R stacks blend_predictions 從數據堆棧中確定堆棧係數

通過對每個候選成員的評估預測擬合正則化模型來評估數據堆棧，以預測真實結果。

此過程確定模型堆棧的"stacking coefficients"。堆疊係數用於對每個候選者的預測進行加權(由數據堆棧中的唯一列表示)，並由 LASSO 模型的 beta 給出，該模型將真實結果與數據堆棧的其餘列中給出的預測進行擬合。

具有非零疊加係數的候選者是模型堆棧成員，需要使用 fit_members() 在完整訓練集(而不僅僅是評估集)上進行訓練。此函數通常在多次調用 add_candidates() 之後使用。

用法

blend_predictions(
  data_stack,
  penalty = 10^(-6:-1),
  mixture = 1,
  non_negative = TRUE,
  metric = NULL,
  control = tune::control_grid(),
  times = 25,
  ...
)

參數

data_stack: data_stack 對象
penalty: 成員加權中使用的正則化總量的建議值的數值向量。較高的懲罰通常會導致生成的模型堆棧中包含較少的成員，反之亦然。該包將調整由 penalty 和 mixture 參數的叉積形成的網格。
mixture: 0 到 1(含)之間的數字，給出模型中 L1 正則化(即 lasso)的比例。 mixture = 1 表示純套索模型，mixture = 0 表示嶺回歸，(0, 1) 中的值表示彈性網絡。該包將調整由 penalty 和 mixture 參數的叉積形成的網格。
non_negative: 邏輯給出是否將堆疊係數限製為非負值。
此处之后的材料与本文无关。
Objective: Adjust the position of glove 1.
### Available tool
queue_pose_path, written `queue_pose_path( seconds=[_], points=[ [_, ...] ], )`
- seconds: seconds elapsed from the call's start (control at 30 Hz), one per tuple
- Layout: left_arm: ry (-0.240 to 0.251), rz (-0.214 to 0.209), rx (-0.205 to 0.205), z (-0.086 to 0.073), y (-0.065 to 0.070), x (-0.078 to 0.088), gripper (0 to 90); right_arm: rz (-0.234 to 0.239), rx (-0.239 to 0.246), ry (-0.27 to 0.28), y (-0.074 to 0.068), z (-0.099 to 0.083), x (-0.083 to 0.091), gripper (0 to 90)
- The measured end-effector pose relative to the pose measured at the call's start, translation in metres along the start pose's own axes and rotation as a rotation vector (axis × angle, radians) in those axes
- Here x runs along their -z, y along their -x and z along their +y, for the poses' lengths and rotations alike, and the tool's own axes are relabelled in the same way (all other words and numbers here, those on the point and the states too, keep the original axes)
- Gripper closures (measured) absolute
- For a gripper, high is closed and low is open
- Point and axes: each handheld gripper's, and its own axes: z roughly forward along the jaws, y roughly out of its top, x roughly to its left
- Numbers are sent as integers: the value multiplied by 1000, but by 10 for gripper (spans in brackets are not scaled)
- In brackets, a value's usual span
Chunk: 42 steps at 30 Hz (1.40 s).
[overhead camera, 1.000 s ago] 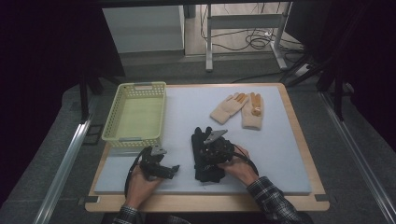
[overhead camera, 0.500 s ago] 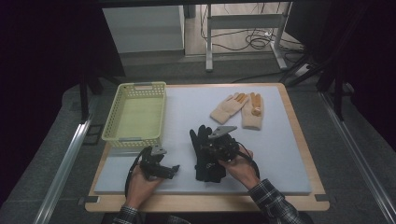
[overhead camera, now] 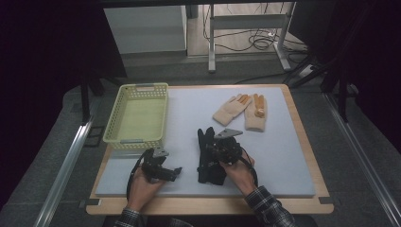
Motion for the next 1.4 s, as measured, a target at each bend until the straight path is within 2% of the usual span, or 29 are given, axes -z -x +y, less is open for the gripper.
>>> queue_pose_path(
  seconds=[0.07,0.13,0.23,0.3,0.37,0.47,0.57,0.7,0.87,1.1,1.23,1.4],
  points=[
    [0,0,0,0,0,0,28,-7,4,-7,3,-6,-5,610],
    [0,0,0,0,0,0,28,3,16,-4,7,-7,0,506],
    [1,0,2,0,0,0,28,7,28,18,13,-7,15,487],
    [2,0,2,0,0,0,28,10,42,23,18,-9,28,532],
    [3,1,4,0,0,0,28,21,39,8,24,-15,39,644],
    [0,0,-1,0,0,0,28,41,47,-30,32,-31,50,760],
    [0,0,-1,0,0,0,28,59,45,-62,36,-50,56,811],
    [2,1,-1,0,0,0,28,76,54,-81,34,-65,57,812],
    [2,1,-1,0,0,0,28,123,73,-95,20,-74,53,804],
    [2,1,-1,0,0,0,28,173,88,-47,6,-65,61,797],
    [2,1,-1,0,0,0,28,204,100,-54,-3,-64,55,779],
    [0,0,-1,0,0,0,28,180,131,-62,-7,-68,50,665]
  ],
)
如果 TRUE(默認)，則在數據堆棧上擬合模型時將 0 作為 lower.limits 參數傳遞給 glmnet::glmnet()。否則，-Inf 。
metric: 對 yardstick::metric_set() 的調用。用於調整堆疊係數的套索懲罰的度量。默認值由結果類中的 tune::tune_grid() 確定。
control: 繼承自 control_grid 的對象，將傳遞給確定堆疊係數的模型。有關可能值的詳細信息，請參閱tune::control_grid() 文檔。請注意，任何 extract 條目都將在內部被覆蓋。
times: 由確定堆疊係數的模型調整的引導樣本數量。請參閱rsample::bootstraps() 了解更多信息。
...: 附加參數。目前被忽略。

值

model_stack 對象 - 雖然 model_stack 大部分包含與 data_stack 相同的元素，但主要數據對象從評估集預測轉移到成員模型。

細節

請注意，正則化線性模型是可用於擬合堆疊集成模型的許多可能的學習算法之一。有關其他集成學習算法的實現，請參閱 h2o::h2o.stackedEnsemble() 和 SuperLearner::SuperLearner() 。

示例數據

該軟件包提供了一些重采樣對象和數據集，用於源自對 1212 個red-eyed 樹蛙胚胎的研究的示例和小插圖！

如果 Red-eyed 樹蛙 (RETF) 胚胎檢測到潛在的捕食者威脅，它們的孵化時間可能會比正常情況下的 7 天更早。研究人員想要確定這些樹蛙胚胎如何以及何時能夠檢測到來自環境的刺激。為此，他們通過用鈍探針搖動胚胎，對不同發育階段的胚胎進行"predator stimulus"測試。盡管一些胚胎事先接受了慶大黴素處理，慶大黴素是一種可以消除側線(感覺器官)的化合物。研究員朱莉·榮格(Julie Jung)和她的團隊發現，這些因子決定了胚胎是否過早孵化！

請注意，stacks 包中包含的數據不一定是完整數據集的代表性或無偏差子集，並且僅用於演示目的。

reg_folds 和 class_folds 是來自 rsample 的 rset 交叉驗證對象，分別將訓練數據分為回歸模型對象和分類模型對象。 tree_frogs_reg_test 和tree_frogs_class_test 是類似的測試集。

reg_res_lr、reg_res_svm 和 reg_res_sp 分別包含線性回歸、支持向量機和樣條模型的回歸調整結果，擬合 latency(即胚胎響應抖動需要多長時間孵化)在 tree_frogs 數據中，使用大多數其他變量作為預測變量。請注意，這些模型背後的數據經過過濾，僅包含來自響應刺激而孵化的胚胎的數據。

class_res_rf 和 class_res_nn 分別包含隨機森林和神經網絡分類模型的多類分類調整結果，使用大多數其他變量作為預測變量在數據中擬合 reflex(耳朵函數的度量)。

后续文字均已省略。